**Dataset**.
· · · · · · ·
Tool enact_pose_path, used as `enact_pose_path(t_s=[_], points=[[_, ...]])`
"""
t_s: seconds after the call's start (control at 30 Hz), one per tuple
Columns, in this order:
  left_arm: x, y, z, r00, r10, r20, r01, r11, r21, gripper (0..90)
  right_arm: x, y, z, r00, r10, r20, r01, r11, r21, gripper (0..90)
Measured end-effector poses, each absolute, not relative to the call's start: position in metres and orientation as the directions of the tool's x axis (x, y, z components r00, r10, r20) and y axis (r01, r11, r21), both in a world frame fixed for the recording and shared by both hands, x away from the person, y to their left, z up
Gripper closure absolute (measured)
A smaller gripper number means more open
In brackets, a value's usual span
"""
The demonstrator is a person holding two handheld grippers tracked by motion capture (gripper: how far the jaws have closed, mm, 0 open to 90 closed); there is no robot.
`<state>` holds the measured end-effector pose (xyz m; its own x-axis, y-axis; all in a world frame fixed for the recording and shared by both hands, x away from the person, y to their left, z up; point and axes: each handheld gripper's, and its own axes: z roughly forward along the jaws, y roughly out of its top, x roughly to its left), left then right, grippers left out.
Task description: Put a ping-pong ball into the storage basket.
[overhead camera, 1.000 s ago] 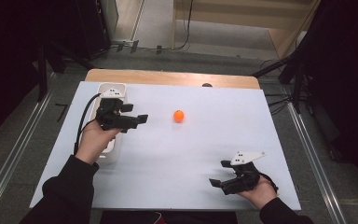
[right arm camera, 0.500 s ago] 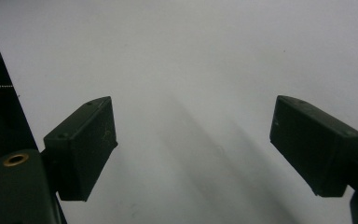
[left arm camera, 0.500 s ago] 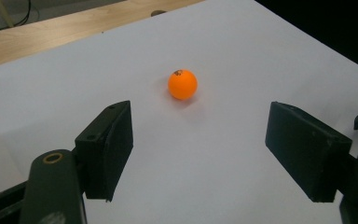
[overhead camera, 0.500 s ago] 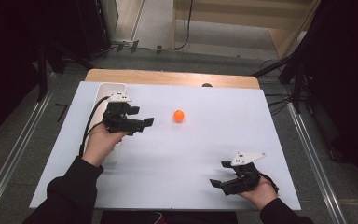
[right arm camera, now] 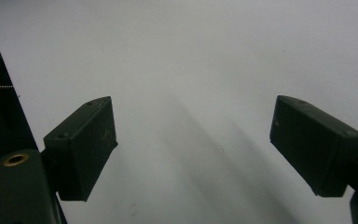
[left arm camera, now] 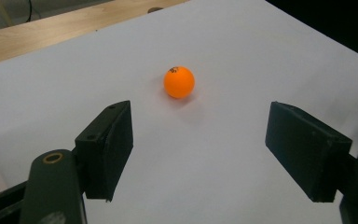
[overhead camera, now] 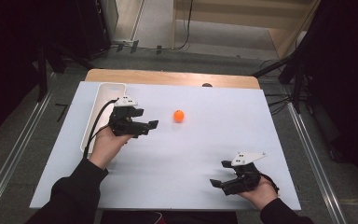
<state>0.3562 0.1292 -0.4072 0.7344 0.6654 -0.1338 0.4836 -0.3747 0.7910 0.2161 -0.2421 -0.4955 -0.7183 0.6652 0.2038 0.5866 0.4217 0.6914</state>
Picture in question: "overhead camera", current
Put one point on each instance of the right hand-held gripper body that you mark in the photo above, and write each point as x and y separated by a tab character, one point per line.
· · · · · · ·
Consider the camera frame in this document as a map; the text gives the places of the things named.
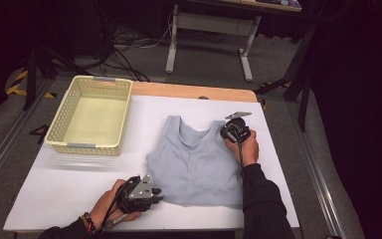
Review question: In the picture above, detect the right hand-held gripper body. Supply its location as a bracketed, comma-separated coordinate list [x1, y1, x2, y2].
· · · · · · ·
**What to produce**. The answer must be the lines above from the one containing "[right arm camera, 0.500 s ago]" through the one containing "Put one point", reproduced exactly, with no pictures and nothing else.

**Response area**.
[right arm camera, 0.500 s ago] 
[left arm camera, 0.500 s ago] 
[overhead camera, 0.500 s ago] 
[right arm camera, now] 
[left arm camera, now] 
[overhead camera, now] 
<state>0.3562 0.1292 -0.4072 0.7344 0.6654 -0.1338 0.4836 -0.3747 0.7910 0.2161 -0.2421 -0.4955 -0.7183 0.6652 0.2038 0.5866 0.4217 0.6914</state>
Picture in question: "overhead camera", current
Put one point on each instance of the right hand-held gripper body that you mark in the photo above, and write each point as x and y separated by a tab character, one point per line.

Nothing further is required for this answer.